■ Work instructions ■
Copy, from the material below, each line where "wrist" shows up.

....

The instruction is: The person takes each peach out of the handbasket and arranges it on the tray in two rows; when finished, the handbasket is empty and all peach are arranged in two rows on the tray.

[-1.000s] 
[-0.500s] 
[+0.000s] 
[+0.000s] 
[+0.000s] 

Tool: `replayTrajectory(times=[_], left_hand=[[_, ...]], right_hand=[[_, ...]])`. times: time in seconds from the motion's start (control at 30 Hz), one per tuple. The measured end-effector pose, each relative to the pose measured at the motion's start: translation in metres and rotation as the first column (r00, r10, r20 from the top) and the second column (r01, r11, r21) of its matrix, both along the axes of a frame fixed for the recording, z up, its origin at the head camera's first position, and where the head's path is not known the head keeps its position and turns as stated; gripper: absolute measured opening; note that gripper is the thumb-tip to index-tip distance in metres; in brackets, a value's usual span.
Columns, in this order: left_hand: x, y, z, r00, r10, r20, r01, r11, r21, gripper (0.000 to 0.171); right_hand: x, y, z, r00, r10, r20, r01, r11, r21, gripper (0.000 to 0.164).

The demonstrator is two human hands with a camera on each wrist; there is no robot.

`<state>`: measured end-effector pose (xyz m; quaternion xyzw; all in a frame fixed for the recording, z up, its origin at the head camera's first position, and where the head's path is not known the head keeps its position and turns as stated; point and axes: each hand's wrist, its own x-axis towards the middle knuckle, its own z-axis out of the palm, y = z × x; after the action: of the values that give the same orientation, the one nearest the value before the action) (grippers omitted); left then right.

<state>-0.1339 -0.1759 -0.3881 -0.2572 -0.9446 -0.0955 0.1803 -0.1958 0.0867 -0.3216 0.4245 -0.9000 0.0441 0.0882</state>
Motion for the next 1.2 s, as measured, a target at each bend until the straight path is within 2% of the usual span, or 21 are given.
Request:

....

■ Result for this exercise ■
The demonstrator is two human hands with a camera on each wrist; there is no robot.
`<state>`: measured end-effector pose (xyz m; quaternion xyzw; all in a frame fixed for the recording, z up, its origin at the head camera's first position, and where the head's path is not known the head keeps its position and turns as stated; point and axes: each hand's wrist, its own x-axis towards the middle knuckle, its own z-axis out of the palm, y = z × x; after the action: of the values that give the same orientation, the one nearest the value before the action) (grippers omitted); left then right.

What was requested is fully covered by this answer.